To do: Take the data below and copy exactly the lines starting at the one with "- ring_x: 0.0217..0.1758" and finishing at the one with "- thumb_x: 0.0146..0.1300", both included.

Data provided:
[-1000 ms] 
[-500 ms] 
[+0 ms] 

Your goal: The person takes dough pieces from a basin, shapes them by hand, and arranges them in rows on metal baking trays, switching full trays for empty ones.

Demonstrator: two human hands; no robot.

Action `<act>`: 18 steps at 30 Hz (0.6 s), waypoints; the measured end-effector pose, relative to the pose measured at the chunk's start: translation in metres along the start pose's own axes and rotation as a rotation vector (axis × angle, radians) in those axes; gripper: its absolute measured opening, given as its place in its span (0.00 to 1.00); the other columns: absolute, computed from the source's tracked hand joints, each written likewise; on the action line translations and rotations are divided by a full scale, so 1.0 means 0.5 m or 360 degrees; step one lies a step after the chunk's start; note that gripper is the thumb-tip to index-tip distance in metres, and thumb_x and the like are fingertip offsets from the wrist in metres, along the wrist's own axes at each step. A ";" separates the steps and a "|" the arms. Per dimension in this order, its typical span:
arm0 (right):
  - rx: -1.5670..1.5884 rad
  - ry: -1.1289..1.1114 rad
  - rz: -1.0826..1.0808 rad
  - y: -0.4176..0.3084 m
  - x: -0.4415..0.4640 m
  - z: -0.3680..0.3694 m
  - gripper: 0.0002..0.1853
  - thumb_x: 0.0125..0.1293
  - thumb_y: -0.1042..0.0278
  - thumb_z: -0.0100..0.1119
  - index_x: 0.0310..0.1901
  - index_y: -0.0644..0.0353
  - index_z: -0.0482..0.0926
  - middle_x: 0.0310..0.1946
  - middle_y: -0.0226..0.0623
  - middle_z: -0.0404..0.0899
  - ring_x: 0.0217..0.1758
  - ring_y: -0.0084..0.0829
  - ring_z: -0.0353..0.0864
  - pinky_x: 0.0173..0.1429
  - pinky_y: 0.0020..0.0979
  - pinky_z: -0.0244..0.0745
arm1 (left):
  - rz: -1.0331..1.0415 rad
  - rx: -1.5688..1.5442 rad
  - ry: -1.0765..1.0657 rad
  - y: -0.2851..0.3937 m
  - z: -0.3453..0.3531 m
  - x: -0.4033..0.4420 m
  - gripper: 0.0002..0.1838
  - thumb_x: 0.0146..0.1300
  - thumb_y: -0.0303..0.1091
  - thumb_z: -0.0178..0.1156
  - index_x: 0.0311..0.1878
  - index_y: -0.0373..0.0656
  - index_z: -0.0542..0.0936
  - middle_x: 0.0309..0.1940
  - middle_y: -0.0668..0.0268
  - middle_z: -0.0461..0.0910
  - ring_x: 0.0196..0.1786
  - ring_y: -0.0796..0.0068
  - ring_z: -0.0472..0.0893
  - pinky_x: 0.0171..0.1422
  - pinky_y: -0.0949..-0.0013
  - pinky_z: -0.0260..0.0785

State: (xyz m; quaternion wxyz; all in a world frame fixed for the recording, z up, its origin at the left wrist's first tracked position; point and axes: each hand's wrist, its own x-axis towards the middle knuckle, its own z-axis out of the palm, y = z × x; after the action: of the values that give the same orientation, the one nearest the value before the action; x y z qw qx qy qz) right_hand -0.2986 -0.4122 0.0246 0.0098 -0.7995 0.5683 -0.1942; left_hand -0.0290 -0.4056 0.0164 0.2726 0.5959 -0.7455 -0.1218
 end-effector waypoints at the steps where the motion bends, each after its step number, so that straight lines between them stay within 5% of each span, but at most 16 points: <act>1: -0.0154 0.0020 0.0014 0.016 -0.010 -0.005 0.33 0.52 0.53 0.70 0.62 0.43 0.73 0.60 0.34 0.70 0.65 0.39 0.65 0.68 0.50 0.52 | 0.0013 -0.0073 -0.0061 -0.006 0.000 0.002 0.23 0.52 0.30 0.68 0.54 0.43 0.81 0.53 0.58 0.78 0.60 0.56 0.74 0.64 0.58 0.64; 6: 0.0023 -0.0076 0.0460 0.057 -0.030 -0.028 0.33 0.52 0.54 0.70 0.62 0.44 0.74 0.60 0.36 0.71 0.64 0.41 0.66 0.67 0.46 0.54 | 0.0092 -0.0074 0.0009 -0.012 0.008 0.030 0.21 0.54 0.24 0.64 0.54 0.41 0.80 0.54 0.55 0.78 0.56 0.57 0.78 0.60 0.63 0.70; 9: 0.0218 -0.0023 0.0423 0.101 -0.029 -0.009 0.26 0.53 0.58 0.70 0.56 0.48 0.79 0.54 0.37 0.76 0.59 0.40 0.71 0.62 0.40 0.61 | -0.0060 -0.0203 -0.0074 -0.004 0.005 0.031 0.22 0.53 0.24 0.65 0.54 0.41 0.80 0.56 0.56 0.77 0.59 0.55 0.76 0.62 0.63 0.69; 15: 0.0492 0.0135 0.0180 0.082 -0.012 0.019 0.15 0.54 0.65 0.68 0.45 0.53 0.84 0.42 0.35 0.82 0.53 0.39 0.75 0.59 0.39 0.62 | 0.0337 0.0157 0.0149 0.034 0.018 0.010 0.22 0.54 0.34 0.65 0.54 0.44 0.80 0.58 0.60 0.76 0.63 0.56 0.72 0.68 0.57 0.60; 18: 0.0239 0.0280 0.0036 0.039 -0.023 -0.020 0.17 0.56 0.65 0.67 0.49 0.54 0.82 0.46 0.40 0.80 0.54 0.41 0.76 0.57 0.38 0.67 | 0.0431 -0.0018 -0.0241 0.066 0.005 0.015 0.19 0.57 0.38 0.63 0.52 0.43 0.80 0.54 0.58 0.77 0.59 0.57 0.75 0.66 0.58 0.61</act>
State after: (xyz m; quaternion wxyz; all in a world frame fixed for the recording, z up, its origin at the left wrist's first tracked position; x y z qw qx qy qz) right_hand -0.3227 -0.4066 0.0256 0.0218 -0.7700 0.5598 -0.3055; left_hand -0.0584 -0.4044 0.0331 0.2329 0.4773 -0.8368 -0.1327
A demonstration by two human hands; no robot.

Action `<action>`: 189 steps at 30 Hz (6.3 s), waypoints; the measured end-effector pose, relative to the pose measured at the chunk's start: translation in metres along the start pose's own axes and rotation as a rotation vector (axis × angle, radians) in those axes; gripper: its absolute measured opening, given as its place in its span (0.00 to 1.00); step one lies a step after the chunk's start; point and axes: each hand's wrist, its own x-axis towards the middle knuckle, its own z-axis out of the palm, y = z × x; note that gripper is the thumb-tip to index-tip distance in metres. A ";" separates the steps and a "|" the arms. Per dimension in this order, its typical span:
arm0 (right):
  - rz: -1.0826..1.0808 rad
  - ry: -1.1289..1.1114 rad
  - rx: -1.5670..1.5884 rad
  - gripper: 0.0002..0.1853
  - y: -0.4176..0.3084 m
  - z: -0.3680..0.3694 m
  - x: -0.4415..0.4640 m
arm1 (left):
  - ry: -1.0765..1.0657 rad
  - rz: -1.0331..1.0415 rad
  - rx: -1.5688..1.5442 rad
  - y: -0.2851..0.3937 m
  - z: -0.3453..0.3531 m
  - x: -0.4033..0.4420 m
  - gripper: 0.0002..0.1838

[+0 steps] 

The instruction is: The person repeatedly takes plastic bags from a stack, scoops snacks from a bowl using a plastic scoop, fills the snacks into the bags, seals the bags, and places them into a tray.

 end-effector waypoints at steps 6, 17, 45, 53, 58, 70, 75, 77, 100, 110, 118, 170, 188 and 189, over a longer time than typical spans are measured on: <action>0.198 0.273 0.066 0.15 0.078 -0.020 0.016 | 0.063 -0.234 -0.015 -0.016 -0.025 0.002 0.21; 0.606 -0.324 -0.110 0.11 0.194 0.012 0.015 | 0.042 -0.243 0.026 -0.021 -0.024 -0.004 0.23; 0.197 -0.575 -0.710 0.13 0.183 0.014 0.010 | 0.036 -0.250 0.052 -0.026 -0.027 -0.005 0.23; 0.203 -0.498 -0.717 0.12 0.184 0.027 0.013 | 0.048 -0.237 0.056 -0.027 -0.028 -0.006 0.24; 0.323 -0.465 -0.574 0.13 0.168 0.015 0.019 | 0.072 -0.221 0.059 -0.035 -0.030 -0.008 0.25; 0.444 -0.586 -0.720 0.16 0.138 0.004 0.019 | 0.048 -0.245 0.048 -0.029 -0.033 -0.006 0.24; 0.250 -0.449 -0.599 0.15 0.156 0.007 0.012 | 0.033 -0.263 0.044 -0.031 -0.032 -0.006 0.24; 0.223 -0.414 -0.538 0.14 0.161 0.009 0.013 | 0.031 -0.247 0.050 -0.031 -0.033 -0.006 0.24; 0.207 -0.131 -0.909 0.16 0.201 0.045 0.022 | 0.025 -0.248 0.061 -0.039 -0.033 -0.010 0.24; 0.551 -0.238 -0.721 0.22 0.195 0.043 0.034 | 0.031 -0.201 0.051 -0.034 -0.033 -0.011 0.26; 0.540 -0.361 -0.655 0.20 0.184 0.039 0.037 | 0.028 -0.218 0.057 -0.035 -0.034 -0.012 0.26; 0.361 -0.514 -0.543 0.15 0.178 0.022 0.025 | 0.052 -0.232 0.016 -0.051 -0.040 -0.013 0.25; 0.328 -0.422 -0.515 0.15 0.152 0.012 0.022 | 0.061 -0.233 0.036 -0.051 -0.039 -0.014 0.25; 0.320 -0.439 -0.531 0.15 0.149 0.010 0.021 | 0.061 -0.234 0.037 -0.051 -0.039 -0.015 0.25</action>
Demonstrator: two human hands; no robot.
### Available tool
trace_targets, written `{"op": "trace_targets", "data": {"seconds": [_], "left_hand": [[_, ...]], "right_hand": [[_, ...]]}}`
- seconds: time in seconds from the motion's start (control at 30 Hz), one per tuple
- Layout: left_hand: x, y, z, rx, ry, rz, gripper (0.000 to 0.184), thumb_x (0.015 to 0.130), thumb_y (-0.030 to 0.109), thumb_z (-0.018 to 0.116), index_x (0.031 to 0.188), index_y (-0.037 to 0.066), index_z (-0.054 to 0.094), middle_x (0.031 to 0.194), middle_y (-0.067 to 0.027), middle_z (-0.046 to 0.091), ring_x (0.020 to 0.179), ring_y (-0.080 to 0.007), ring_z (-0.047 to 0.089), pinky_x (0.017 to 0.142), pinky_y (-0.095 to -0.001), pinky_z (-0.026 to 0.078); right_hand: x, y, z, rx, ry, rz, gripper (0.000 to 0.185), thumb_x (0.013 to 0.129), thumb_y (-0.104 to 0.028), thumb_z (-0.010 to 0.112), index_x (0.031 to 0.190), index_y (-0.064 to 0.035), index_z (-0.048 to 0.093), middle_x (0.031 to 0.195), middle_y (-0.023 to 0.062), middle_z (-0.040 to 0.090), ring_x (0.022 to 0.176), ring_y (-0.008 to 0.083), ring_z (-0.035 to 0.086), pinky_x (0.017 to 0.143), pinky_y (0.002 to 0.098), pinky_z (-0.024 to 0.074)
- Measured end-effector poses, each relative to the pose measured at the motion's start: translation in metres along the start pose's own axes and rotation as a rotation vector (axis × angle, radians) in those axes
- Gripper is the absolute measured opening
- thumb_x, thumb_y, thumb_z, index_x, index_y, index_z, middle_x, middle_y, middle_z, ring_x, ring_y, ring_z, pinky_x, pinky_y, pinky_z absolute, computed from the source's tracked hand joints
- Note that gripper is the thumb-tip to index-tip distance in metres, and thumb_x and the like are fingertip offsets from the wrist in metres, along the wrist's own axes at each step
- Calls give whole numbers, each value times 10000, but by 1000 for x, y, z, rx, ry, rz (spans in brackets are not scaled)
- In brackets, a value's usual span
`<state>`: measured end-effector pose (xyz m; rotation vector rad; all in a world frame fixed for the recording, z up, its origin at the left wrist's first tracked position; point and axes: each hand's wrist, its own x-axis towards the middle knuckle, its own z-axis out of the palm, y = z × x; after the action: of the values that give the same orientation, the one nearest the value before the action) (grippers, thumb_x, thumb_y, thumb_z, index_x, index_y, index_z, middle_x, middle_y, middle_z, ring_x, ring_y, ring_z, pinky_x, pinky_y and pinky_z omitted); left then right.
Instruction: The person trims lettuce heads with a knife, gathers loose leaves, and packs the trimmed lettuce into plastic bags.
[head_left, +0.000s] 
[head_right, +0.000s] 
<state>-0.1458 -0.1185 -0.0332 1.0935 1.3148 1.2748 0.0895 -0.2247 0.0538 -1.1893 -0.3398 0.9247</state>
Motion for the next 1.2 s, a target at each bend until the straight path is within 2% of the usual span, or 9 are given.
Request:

Task output:
  - ring_x: 0.0217..0.1758
  - ring_y: -0.0084..0.0829
  - ring_z: -0.0353..0.0864
  - pinky_x: 0.0173..0.1429
  - pinky_y: 0.0020..0.0979
  - pinky_z: -0.0244..0.0745
arm1 (left):
  - rz: -1.0331..1.0415 rad
  - rx: -1.5688..1.5442 rad
  - ry: -1.0765..1.0657 rad
  - y: -0.2851..0.3937 m
  - z: -0.3453..0.3531 m
  - x: -0.4033..0.4420 m
  - gripper: 0.0002..0.1838
  - thumb_x: 0.0146..0.1300

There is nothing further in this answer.